One of the most common issues for organisations in this area is that they rely too much on providers to do the right thing, such as providing the correct risk-based training for their site or building profile, or providing a compliant site-specific emergency plan.
“All this leads to is a compliance statement for the building,” he said.
“They should take a step back and look at the bigger picture – emergency management training is a life skill.”
This ‘baseline’ compliance mindset has got to change, according to Walker, who said it has to shift from being about compliance to exceeding the requirements: “the objective is to implement ‘best practice’ methods and contents,” he said.
Emergency management requires both parties (client and provider) to ensure that the best practice is always adapted, and he said there must be a shift away from the “baseline” compliance mindset.
“When the shift takes place, it is contagious,” he said.

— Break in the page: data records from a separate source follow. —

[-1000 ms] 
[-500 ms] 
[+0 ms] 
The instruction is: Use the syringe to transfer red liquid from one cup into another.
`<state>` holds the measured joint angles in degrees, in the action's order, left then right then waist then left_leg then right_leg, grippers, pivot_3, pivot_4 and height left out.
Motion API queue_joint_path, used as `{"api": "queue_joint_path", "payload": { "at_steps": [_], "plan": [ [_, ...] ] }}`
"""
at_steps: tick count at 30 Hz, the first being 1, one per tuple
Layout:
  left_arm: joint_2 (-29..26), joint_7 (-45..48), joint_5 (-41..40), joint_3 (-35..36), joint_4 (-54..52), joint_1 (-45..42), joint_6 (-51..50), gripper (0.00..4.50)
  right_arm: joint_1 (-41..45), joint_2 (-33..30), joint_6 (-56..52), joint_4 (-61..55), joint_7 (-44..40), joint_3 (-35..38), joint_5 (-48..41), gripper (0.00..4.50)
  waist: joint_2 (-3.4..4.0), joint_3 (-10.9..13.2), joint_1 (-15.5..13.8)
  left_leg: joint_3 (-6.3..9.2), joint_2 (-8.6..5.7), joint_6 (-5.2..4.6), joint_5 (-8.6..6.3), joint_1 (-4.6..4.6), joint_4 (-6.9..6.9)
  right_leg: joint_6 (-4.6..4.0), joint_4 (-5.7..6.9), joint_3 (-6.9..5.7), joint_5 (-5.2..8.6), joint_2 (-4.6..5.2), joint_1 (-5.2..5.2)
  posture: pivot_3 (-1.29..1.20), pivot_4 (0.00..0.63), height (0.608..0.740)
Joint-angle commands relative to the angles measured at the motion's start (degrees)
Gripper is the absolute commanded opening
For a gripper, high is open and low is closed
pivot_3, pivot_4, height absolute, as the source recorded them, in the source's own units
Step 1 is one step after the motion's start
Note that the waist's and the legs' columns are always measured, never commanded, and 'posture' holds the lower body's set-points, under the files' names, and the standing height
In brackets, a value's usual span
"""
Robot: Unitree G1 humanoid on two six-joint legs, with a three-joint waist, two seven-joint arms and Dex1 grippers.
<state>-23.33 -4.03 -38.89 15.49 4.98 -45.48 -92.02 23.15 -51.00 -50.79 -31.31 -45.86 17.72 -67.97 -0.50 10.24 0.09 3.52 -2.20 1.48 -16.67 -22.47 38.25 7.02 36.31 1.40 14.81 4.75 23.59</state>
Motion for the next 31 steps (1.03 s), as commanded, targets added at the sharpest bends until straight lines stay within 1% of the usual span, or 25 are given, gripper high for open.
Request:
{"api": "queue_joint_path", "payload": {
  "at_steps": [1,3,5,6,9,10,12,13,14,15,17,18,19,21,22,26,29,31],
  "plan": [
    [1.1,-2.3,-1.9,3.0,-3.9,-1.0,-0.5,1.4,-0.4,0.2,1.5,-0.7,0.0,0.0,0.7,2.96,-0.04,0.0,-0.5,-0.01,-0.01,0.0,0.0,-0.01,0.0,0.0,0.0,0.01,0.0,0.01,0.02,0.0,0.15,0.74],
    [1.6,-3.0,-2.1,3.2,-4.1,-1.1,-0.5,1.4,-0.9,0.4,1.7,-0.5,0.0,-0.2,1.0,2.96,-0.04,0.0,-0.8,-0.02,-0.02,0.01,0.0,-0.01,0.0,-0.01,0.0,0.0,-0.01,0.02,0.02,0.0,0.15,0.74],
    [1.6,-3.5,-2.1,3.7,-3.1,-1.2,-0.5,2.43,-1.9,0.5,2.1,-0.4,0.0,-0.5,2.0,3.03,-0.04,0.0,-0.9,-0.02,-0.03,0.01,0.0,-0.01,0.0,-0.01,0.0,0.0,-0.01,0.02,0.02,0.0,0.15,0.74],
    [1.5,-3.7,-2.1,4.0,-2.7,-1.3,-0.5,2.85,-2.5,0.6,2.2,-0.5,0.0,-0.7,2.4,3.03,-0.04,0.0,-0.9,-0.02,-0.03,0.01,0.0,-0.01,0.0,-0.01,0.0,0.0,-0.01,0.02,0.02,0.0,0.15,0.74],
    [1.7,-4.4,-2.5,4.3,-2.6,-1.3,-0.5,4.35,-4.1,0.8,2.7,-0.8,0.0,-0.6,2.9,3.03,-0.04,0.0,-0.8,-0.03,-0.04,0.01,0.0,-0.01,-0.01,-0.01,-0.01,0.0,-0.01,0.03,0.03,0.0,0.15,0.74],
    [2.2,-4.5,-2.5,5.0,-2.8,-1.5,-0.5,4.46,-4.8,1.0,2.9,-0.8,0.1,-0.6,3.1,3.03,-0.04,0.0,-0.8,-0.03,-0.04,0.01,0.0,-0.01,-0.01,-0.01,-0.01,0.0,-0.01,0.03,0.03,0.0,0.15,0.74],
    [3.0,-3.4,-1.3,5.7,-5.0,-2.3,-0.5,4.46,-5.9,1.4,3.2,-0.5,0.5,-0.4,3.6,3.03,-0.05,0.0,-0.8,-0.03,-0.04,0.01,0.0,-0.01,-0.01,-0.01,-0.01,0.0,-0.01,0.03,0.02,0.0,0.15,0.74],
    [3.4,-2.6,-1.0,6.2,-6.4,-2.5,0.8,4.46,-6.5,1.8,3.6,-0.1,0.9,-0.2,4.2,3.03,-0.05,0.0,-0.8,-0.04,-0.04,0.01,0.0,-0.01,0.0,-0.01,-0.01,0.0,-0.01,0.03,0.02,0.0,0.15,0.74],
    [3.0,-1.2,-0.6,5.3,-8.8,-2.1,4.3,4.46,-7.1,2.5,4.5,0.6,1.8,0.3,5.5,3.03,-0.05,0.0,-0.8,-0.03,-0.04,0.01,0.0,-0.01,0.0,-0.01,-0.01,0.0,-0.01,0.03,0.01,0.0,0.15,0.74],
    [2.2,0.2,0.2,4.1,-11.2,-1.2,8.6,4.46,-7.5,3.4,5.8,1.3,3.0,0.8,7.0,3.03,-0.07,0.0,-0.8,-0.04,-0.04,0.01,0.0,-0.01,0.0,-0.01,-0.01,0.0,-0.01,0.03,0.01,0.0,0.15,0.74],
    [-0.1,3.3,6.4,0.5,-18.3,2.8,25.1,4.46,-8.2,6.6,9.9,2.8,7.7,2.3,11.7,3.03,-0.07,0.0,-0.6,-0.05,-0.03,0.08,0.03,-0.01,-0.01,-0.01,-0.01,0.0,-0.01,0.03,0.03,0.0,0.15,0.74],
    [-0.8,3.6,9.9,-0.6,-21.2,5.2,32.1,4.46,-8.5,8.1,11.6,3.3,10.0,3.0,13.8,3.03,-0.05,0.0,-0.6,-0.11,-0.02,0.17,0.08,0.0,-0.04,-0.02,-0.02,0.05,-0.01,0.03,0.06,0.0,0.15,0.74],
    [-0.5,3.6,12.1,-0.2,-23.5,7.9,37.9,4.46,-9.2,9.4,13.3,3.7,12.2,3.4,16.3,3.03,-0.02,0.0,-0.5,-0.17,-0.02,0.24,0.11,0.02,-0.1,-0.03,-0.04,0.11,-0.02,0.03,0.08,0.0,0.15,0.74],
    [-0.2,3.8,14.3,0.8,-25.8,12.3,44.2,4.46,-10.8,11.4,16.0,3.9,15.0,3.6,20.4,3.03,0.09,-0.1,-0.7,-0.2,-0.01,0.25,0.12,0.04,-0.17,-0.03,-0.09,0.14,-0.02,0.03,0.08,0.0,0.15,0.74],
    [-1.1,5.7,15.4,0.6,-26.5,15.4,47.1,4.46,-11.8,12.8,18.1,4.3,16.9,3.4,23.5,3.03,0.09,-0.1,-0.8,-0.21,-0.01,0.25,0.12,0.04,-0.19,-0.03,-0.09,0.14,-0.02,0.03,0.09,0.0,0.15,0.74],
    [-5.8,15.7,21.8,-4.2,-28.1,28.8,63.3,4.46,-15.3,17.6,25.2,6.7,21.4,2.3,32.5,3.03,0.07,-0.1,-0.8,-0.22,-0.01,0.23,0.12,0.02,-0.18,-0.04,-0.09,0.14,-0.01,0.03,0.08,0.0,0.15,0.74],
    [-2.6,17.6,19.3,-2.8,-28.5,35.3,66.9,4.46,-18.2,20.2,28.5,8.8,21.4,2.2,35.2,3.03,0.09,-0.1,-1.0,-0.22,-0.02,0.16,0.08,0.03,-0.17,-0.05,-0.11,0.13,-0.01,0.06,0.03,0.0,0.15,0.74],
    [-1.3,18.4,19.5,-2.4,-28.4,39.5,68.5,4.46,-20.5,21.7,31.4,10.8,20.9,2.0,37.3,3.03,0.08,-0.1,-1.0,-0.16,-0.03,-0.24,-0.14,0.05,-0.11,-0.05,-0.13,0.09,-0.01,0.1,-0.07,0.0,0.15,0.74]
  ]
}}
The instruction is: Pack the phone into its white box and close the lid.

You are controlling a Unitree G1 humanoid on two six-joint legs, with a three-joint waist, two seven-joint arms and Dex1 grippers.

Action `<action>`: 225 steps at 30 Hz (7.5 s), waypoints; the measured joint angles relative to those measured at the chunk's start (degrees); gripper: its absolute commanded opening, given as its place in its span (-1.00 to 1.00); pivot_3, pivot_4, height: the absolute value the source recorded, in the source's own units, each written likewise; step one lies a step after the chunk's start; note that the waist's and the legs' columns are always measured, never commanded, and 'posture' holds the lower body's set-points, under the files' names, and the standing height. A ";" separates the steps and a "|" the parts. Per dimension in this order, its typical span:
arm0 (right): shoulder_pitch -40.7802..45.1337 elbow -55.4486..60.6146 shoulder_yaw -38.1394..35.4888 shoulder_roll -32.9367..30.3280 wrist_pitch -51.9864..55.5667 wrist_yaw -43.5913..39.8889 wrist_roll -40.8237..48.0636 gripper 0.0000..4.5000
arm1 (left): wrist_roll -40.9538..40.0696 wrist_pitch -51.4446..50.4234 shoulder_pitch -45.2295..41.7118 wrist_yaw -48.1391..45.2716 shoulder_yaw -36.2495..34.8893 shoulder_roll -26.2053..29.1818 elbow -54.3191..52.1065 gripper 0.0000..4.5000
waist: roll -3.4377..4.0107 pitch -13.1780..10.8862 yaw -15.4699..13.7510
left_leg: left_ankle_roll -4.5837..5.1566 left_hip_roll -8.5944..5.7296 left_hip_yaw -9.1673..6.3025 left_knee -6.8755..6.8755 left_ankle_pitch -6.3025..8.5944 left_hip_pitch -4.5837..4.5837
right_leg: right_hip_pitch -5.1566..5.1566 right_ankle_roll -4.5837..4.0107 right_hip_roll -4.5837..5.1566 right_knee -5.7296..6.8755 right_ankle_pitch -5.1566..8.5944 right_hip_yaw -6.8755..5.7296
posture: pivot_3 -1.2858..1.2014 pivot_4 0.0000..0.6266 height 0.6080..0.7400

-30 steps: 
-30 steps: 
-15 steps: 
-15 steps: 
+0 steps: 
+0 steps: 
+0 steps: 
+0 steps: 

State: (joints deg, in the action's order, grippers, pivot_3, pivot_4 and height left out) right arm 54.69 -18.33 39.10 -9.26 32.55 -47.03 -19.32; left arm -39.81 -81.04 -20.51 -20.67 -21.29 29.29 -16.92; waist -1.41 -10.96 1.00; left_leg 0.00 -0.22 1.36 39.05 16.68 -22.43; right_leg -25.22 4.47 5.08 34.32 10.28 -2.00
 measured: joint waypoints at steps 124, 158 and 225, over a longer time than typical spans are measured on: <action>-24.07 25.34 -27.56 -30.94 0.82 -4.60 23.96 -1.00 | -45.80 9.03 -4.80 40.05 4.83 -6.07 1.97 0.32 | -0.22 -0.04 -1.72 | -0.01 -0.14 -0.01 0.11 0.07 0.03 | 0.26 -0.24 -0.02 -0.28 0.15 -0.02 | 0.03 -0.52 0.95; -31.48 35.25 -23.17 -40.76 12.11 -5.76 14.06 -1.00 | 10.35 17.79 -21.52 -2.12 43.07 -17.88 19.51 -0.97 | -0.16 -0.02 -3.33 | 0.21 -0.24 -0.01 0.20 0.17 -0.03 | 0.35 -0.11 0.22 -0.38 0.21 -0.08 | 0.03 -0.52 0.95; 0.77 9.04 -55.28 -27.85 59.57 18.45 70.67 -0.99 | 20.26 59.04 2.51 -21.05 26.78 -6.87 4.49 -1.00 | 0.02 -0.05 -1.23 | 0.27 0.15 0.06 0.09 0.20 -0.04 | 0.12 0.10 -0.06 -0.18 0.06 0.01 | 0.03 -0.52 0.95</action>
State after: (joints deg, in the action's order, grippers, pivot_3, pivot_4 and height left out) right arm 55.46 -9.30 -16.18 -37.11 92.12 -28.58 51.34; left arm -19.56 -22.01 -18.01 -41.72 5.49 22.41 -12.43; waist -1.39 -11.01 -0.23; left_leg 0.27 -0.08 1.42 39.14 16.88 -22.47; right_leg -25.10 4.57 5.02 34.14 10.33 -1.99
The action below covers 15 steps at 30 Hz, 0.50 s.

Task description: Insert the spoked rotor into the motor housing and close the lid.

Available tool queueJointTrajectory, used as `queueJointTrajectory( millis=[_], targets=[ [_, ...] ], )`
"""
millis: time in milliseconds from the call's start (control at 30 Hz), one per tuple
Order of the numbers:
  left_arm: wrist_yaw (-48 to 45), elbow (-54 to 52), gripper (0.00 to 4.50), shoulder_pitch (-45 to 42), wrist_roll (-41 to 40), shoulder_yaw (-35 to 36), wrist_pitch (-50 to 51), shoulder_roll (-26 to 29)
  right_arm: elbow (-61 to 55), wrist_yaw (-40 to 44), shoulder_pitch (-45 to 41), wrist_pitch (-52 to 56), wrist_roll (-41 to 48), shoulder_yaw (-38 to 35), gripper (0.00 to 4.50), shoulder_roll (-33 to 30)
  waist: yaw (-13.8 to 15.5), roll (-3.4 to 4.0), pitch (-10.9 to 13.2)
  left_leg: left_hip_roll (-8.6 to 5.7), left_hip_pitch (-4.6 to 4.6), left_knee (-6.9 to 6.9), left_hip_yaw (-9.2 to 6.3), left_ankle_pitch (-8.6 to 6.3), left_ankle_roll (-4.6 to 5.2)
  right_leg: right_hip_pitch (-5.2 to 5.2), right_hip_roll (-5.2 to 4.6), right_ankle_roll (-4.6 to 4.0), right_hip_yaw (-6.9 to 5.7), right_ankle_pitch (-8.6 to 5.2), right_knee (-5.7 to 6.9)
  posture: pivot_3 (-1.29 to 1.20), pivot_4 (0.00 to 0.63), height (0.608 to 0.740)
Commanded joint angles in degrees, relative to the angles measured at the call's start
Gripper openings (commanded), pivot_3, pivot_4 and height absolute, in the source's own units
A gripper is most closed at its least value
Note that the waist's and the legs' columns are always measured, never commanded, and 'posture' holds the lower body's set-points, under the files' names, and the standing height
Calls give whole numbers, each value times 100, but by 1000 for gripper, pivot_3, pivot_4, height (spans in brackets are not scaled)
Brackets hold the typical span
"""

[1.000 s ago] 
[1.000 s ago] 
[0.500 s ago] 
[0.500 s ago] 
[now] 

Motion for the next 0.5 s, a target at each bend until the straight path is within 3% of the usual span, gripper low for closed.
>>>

“The training sessions will be more interactive and enjoyable; the tenants will see this as a life skill, not a two-hour boring talk about fire, smoke, and extinguishers.”
Walker also observed that there is a growing trend in the convergence of emergency management with security.
“Fire and smoke will always be a risk, however, the emergence of criminal and terrorist activities will dictate this landscape,” he said.
Training should address the identified risk and threat, and Walker said security risk assessments are essential because of the shift and converging into the security and counter-terrorism sector.
“We must change and adapt to the ever-changing emergency management landscape,” he said.
“Refusing and not doing this may mean that the training will be irrelevant and outdated.”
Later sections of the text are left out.